Exercise objective: Transcribe all of the data exactly. Images stay out.

Data:

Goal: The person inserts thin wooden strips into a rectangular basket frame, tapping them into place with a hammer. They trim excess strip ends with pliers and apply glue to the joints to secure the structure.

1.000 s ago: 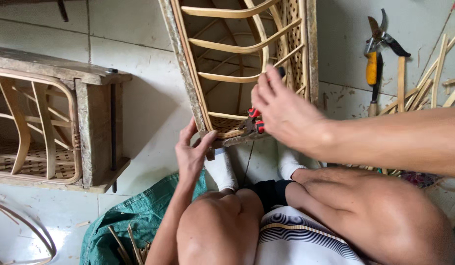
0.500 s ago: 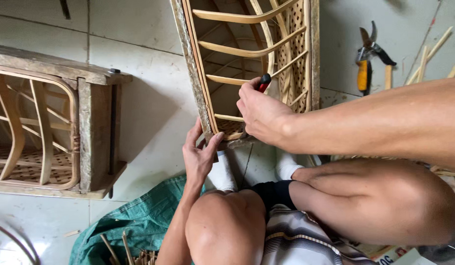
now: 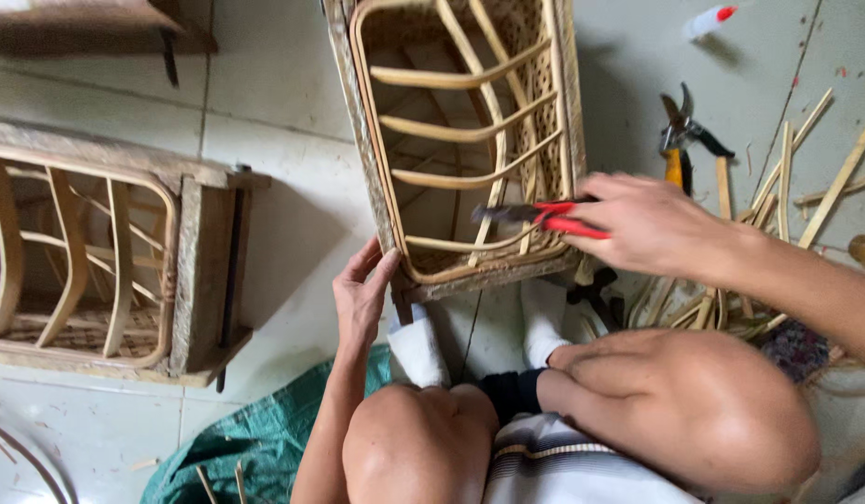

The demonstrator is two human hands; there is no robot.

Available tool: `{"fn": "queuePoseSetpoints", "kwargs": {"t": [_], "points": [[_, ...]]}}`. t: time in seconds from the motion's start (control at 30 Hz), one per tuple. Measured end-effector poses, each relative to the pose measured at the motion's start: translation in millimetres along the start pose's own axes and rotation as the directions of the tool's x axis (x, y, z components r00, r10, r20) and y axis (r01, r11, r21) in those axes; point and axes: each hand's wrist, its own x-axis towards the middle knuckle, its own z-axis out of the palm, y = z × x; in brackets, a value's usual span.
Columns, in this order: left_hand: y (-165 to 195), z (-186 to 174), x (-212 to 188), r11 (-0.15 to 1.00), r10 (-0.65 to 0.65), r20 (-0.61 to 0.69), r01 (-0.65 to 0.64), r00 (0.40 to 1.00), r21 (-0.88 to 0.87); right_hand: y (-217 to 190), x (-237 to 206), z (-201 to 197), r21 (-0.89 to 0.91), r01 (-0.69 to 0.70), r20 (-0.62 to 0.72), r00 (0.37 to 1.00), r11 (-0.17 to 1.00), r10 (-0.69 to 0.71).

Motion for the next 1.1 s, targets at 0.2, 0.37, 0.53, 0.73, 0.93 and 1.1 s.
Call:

Output:
Goal: The person inserts thin wooden strips into a rectangular basket frame, tapping them into place with a hammer. They trim excess strip ends with pliers and apply glue to the joints to secure the structure.

1.000 s ago: 
0.500 s ago: 
now: 

The demonstrator is two human hands; there is no robot.

Available tool: `{"fn": "queuePoseSetpoints", "kwargs": {"t": [_], "points": [[_, ...]]}}`. t: time in seconds from the motion's start (control at 30 Hz), one per tuple. Measured end-effector poses, each relative to the pose measured at the motion's start: translation in millimetres along the start pose's own axes and rotation as the directions of the tool's x axis (x, y, z components r00, r10, r20) and y axis (r01, r11, r21) in those axes; point and axes: each hand's wrist, its own x-axis towards the middle knuckle, its own z-axis out of the palm, y = z × x; in brackets, a value's usual span.
Columns, in this order: left_hand: y (-165 to 195), z (-186 to 174), x (-212 to 188), r11 (-0.15 to 1.00), r10 (-0.65 to 0.65), r20 (-0.61 to 0.69), r01 (-0.65 to 0.64), r00 (0.40 to 1.00), r21 (-0.88 to 0.87); right_hand: y (-217 to 190), x (-237 to 206), z (-201 to 197), r21 (-0.89 to 0.91), r01 (-0.69 to 0.70), r20 (-0.62 to 0.72), r00 (0.37 to 1.00), r11 (-0.17 to 1.00), r10 (-0.69 to 0.71).

Motion for the next 1.1 s, targets at 0.2, 0.37, 0.53, 0.73, 0.93 and 1.1 s.
Call:

Nothing more belongs to this answer.